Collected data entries
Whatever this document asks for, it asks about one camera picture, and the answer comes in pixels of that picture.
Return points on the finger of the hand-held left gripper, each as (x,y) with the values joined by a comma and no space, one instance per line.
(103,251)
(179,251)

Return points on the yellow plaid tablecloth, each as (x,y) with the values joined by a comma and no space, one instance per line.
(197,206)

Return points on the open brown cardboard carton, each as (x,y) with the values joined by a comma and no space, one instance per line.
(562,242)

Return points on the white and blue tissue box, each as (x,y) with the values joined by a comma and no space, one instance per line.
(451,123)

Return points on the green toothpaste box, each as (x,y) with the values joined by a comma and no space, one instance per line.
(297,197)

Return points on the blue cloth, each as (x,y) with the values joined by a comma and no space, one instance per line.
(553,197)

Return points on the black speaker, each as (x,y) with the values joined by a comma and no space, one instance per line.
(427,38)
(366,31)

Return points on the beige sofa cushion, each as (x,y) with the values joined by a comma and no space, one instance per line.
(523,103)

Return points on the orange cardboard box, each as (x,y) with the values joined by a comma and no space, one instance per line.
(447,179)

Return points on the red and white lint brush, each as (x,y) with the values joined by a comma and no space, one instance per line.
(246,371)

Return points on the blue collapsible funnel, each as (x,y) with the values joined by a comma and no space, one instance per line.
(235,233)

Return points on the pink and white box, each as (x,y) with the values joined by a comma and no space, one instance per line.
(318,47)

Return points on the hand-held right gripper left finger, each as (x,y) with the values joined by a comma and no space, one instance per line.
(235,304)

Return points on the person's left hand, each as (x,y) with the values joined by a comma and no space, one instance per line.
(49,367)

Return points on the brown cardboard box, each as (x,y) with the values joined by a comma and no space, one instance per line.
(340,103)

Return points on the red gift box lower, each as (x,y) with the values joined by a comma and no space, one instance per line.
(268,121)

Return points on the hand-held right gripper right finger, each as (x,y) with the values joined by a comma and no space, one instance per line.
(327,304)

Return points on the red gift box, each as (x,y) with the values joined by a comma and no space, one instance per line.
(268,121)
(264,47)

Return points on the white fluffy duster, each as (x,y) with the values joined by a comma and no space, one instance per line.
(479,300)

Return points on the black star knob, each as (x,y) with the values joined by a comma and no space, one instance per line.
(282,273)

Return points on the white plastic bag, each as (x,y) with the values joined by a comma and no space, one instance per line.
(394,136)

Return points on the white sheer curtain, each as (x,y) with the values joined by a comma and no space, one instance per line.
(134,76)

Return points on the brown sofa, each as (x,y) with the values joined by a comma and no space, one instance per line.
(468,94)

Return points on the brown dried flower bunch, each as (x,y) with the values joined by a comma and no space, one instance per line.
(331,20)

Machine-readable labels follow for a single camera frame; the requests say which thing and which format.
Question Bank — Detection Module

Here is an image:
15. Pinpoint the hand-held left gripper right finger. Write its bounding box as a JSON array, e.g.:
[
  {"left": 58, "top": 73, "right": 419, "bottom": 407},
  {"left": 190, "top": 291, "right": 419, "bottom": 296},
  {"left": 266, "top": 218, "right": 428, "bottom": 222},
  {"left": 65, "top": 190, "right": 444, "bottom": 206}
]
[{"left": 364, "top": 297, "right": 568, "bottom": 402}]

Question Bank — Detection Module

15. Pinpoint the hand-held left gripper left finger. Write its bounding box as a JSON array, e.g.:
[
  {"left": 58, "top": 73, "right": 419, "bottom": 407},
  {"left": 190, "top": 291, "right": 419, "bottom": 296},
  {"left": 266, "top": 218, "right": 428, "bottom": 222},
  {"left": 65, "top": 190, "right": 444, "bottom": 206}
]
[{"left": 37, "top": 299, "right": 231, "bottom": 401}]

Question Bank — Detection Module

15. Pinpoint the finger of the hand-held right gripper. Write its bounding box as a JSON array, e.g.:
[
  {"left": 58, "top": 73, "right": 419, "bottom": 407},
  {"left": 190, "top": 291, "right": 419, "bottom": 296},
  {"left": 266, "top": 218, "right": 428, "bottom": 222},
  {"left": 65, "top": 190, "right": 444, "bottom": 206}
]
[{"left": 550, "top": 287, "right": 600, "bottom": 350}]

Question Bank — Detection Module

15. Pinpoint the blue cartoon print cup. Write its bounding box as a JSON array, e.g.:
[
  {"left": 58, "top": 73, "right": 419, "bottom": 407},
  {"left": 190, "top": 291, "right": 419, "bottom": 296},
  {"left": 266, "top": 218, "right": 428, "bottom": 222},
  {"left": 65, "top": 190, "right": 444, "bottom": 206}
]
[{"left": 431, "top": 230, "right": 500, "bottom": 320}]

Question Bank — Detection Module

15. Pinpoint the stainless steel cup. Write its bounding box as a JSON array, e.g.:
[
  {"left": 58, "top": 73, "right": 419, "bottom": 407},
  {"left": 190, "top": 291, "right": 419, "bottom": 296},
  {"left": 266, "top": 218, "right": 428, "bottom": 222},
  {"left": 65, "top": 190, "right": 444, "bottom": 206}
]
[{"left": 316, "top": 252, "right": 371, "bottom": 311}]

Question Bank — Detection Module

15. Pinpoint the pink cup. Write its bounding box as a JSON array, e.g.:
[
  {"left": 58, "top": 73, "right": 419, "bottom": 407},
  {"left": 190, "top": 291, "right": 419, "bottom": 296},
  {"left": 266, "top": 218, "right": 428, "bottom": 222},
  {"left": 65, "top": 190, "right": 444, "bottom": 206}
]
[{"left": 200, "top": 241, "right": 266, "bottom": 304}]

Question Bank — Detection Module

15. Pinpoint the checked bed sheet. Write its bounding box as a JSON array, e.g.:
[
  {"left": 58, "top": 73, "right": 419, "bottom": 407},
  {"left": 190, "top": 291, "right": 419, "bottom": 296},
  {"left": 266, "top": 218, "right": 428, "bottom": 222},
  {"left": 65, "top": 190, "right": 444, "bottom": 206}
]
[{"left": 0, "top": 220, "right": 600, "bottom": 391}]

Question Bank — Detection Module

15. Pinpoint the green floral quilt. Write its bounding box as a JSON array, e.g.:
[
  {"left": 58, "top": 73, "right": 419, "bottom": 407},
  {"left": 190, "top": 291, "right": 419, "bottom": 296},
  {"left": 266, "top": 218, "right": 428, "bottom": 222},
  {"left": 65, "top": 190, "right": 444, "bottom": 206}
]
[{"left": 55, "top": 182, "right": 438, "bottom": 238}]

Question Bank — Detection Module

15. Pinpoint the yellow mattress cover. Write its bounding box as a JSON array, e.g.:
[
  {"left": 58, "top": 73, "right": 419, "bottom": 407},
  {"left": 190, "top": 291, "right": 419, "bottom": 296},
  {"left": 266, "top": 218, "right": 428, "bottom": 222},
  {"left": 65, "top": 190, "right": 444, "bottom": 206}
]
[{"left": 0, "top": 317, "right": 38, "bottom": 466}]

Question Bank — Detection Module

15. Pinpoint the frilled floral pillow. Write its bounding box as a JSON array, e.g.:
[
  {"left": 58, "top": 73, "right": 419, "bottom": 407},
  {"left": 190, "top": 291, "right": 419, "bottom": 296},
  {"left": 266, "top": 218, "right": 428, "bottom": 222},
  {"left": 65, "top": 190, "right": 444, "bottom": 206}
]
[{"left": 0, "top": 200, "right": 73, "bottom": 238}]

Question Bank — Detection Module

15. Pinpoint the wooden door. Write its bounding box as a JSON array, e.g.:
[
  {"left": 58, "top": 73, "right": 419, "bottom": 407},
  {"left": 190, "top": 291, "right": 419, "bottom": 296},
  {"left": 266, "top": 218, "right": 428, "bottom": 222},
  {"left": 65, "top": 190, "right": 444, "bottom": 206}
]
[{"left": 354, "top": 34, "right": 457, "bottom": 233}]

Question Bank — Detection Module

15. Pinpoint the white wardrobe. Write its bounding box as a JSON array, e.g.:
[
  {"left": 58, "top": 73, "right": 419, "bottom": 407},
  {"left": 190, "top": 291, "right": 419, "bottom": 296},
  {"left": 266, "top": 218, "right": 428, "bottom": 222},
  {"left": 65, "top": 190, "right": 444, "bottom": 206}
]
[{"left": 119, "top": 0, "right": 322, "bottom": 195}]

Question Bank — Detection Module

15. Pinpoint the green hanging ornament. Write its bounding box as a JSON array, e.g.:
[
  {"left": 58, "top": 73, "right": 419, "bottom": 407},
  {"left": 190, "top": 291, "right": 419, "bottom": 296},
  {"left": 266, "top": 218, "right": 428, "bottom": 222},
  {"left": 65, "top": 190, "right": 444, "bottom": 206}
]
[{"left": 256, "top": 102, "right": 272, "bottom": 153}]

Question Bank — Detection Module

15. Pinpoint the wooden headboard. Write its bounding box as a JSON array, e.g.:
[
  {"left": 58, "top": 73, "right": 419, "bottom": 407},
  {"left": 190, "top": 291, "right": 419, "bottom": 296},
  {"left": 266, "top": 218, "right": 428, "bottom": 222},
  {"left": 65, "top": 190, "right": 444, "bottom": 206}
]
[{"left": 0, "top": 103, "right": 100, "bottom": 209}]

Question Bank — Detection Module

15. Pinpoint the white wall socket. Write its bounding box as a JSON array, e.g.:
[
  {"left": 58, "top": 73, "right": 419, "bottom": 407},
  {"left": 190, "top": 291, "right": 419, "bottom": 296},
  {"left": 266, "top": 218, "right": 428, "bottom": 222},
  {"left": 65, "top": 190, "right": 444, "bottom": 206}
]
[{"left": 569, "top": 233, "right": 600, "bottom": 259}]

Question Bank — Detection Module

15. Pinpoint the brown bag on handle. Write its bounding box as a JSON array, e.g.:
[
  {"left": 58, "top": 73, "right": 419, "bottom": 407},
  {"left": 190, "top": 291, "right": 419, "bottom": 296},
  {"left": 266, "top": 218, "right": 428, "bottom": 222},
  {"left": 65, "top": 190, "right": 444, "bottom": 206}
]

Work required:
Out of the preceding entries, pull every line containing the string "camera".

Response to this task:
Whatever this document asks for, it asks about one camera picture, and the answer comes in pixels of that picture.
Machine-readable labels follow for a single camera frame; the requests say which thing and which format.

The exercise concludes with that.